Monday, May 13 2013
Common-Lisp

from Parsing to Compiling

Last week came with two bank holidays in a row, and I took the opportunity to design a command language for pgloader. While doing that, I unexpectedly stumbled accross a very nice AHAH! moment, and I now want to share it with you, dear reader.

AHAH, you'll see!

The general approach I'm following code wise with that command language is to first get a code API to expose the capabilities of the system, then somehow plug the command language into that API thanks to a parser. It turns out that doing so in Common Lisp is really easy, and that you can get a compiler for free too, while at it. Let's see about that.

A very simple toy example

In this newsgroup article What is symbolic compoutation?, Pascal Bourguignon did propose a very simple piece of code:

(defparameter *additive-color-graph*
  '((red   (red white)   (green yellow) (blue magenta))
    (green (red yellow)  (green white)  (blue cyan))
    (blue  (red magenta) (green cyan)   (blue white))))

(defun symbolic-color-add (a b)
  (cadr (assoc a (cdr (assoc b *additive-color-graph*)))))

This is an example of symbolic computation, and we're going to build a little language to express the data and the code. Not that we would need to build one, mind you, more in order to have a really simple example leading us to the ahah moment you're now waiting for.

Before we dive into the main topic, you have to realize that the previous code example actually works: it's defining some data, using an implicit data structure composed by nesting lists together, and defines a function that knows how to sort out the data in that anonymous data structure so as to compound 2 colors together.

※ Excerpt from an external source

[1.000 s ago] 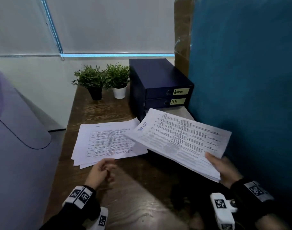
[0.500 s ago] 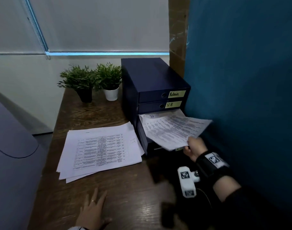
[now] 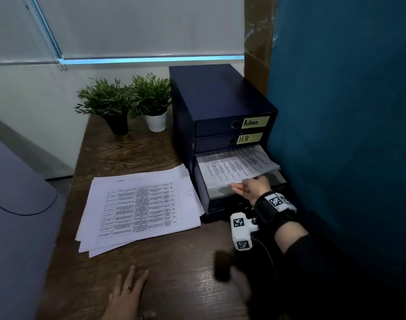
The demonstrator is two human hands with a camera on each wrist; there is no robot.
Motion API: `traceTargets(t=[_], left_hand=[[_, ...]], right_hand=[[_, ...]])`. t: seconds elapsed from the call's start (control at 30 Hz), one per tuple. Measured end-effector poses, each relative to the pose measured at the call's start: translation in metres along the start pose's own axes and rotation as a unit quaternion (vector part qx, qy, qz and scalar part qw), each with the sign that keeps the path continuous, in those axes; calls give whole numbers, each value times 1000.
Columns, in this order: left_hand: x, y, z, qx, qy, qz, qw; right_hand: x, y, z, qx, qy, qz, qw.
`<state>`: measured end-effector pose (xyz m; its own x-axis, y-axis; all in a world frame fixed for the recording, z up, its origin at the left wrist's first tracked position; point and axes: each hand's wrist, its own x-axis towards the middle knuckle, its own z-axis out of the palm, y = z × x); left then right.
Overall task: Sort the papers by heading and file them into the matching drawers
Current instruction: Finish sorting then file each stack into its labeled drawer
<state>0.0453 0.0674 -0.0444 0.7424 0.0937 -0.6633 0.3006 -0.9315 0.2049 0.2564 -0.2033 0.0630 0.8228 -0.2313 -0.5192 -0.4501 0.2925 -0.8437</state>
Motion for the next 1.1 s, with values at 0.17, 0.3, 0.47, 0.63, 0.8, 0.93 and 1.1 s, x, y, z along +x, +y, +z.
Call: traceTargets(t=[0.17, 0.3, 0.47, 0.63, 0.8, 0.93, 1.1], left_hand=[[1, -2, 6, -6, 17, 5, 1000], [0, -1, 5, -4, 21, 6, 1000], [-4, 0, 7, -12, 30, 13, 999], [-7, 1, 8, -9, 48, 14, 999], [-10, 1, 8, -8, 64, 22, 998], [-10, 2, 5, 2, 60, 23, 998], [-7, 5, 1, 4, 52, 18, 998]], right_hand=[[-15, 20, -10, 44, 6, -12, 999], [-35, 45, -16, 46, 16, -32, 998], [-44, 63, -8, 26, -52, -19, 998], [-37, 49, 9, 45, -84, -3, 995], [-16, 20, 37, 50, -97, 23, 994], [14, 11, 59, 24, -112, 20, 993], [45, 4, 82, 22, -129, 21, 991]])
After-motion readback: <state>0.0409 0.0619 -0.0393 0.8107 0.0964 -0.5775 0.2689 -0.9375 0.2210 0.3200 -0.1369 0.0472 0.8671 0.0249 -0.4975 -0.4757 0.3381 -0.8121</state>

TOY-PARSER> (symbolic-color-add 'red 'green)
YELLOW

A command language and parser

I decided to go with the following language:

color red   +red white    +green yellow  +blue magenta
color green +red yellow   +green white   +blue cyan
color blue  +red magenta  +green cyan    +blue white

mix red and green

And here's how some of the parser looks like, using the esrap packrat lib:

(defrule color-name (and whitespaces (+ (alpha-char-p character)))
  (:destructure (ws name)
    (declare (ignore ws))		; ignore whitespaces
    ;; CL symbols default to upper case.
    (intern (string-upcase (coerce name 'string)) :toy-parser)))

;;; parse string "+ red white"
(defrule color-mix (and whitespaces "+" color-name color-name)
  (:destructure (ws plus color-added color-obtained)
    (declare (ignore ws plus))		; ignore whitespaces and keywords
    (list color-added color-obtained)))

;;; mix red and green
(defrule mix-two-colors (and kw-mix color-name kw-and color-name)
  (:destructure (mix c1 and c2)
    (declare (ignore mix and))		; ignore keywords
    (list c1 c2)))

Those rules are not the whole parser, go have a look at the project on github if you want to see the whole code, it's called toy-parser over there. The main idea here is to show that when we parse a line from our little language, we produce the simplest possible structured data: in lisp that's symbols and lists.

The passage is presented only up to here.